自衛隊では物資だけでなく人員も送り、イラク復興の支援を行いました。
(出典:外務省「イラクにおける人道状況改善及び安定化のための緊急無償資金協力」,2015)
(出典:在イラク日本国大使館「イラク情勢」,2018)
(出典:防衛省・自衛隊「イラク復興のために~イラク人道復興支援活動~」)
イラクで飢餓に苦しむ人々のことを知り、できることから始めよう
イラクは戦争や内戦などによって、多くの難民を出してきました。そして今もなお、社会経済は回復しておらず、飢餓・食料問題や貧困に苦しめられているイラクの人々は多くいます。
そんな飢餓に苦しむイラクの人々のために、私たちできる支援は寄付ではないでしょうか。
支援を行っている機関へ寄付することで間接的ですが、支援することができます。寄付はそれぞれの機関のサイトから行うことが可能です。

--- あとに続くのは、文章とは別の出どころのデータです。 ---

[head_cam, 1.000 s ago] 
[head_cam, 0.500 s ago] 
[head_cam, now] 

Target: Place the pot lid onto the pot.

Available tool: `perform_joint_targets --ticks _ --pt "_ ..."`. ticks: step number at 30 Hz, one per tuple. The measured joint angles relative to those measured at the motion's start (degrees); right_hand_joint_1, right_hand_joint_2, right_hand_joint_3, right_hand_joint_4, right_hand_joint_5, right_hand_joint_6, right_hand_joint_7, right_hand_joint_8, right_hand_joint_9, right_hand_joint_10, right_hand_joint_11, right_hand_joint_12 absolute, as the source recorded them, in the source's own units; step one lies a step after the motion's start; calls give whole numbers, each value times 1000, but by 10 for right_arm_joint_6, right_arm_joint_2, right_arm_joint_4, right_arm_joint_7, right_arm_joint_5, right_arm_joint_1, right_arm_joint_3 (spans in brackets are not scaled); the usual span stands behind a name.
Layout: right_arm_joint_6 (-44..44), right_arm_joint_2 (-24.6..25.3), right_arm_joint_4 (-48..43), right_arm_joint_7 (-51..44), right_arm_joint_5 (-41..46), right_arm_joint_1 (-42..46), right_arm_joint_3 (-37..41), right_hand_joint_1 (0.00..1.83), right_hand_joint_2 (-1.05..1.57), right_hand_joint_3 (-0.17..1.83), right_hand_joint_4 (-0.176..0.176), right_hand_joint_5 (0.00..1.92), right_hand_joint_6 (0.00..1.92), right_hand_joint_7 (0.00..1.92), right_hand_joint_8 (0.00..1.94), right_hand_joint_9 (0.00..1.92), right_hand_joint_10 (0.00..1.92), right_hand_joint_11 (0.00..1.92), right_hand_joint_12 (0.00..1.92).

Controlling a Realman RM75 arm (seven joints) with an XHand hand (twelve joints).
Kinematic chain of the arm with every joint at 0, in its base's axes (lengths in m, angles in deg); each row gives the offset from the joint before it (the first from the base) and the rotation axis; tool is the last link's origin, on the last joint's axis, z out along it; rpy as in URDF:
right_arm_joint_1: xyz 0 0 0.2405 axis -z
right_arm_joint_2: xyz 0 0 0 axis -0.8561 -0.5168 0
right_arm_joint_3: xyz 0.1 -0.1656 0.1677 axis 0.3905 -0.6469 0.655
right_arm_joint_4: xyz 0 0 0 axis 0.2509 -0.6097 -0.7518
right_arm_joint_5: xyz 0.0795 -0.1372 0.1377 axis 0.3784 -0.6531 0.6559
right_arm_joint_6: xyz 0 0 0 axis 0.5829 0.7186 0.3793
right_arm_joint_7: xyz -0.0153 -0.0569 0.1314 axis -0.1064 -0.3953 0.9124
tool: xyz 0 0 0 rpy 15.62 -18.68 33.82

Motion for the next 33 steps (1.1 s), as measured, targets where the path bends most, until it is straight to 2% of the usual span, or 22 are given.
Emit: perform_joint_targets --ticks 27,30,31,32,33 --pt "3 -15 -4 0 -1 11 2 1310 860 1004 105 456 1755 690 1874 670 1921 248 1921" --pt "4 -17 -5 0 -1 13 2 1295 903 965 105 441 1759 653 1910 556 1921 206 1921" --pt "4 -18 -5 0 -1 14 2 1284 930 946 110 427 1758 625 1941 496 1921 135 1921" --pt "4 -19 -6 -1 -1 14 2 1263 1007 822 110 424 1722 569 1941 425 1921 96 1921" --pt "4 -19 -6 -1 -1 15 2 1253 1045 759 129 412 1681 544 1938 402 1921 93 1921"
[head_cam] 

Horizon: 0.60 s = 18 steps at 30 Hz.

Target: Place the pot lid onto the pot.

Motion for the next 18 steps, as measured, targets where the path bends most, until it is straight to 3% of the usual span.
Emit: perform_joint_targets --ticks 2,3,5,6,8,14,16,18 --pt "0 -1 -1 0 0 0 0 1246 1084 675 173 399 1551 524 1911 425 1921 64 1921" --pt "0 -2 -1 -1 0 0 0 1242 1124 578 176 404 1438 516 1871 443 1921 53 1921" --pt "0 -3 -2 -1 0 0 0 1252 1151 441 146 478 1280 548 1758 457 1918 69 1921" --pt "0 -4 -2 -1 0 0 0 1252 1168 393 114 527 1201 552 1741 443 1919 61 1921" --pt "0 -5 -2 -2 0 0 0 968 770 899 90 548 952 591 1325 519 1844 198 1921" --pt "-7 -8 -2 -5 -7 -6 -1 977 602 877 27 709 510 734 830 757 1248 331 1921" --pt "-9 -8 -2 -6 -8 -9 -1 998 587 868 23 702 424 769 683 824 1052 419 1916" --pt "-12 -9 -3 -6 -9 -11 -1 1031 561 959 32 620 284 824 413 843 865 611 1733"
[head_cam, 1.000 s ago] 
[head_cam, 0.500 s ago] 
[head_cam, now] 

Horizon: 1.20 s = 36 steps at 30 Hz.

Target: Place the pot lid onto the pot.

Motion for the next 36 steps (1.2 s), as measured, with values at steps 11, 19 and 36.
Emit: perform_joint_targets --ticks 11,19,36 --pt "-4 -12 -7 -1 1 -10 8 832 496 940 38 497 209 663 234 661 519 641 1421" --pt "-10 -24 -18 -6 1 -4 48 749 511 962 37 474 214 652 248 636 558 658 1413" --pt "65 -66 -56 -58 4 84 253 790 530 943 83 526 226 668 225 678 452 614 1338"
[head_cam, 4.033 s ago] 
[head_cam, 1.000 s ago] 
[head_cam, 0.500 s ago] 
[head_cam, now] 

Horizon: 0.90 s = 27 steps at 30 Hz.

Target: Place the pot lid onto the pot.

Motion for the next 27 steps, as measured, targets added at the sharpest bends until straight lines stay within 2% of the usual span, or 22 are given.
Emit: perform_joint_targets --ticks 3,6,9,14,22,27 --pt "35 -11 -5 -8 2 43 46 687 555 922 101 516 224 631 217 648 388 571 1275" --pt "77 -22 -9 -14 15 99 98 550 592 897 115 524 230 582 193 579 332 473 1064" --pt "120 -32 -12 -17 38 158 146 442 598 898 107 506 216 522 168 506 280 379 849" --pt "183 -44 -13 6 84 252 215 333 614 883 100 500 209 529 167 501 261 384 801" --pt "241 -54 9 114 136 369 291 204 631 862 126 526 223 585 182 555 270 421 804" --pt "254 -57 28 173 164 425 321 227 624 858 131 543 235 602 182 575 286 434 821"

私たち一人ひとりが寄付をすることで、多くの支援につながります。
イラクにおいて深刻化する飢餓の現状を知ろう
イラク戦争は終わりましたが、戦争によって生じたイラク国内の傷は大きく、飢餓・食料問題は未だ深刻な状況に置かれています。
そんな飢餓に苦しむイラクの人々のために私たちにできることは、深刻化するイラクの飢餓の状況を把握し、そして自分たちにできることは何かを一人ひとりが考えることなのかもしれません。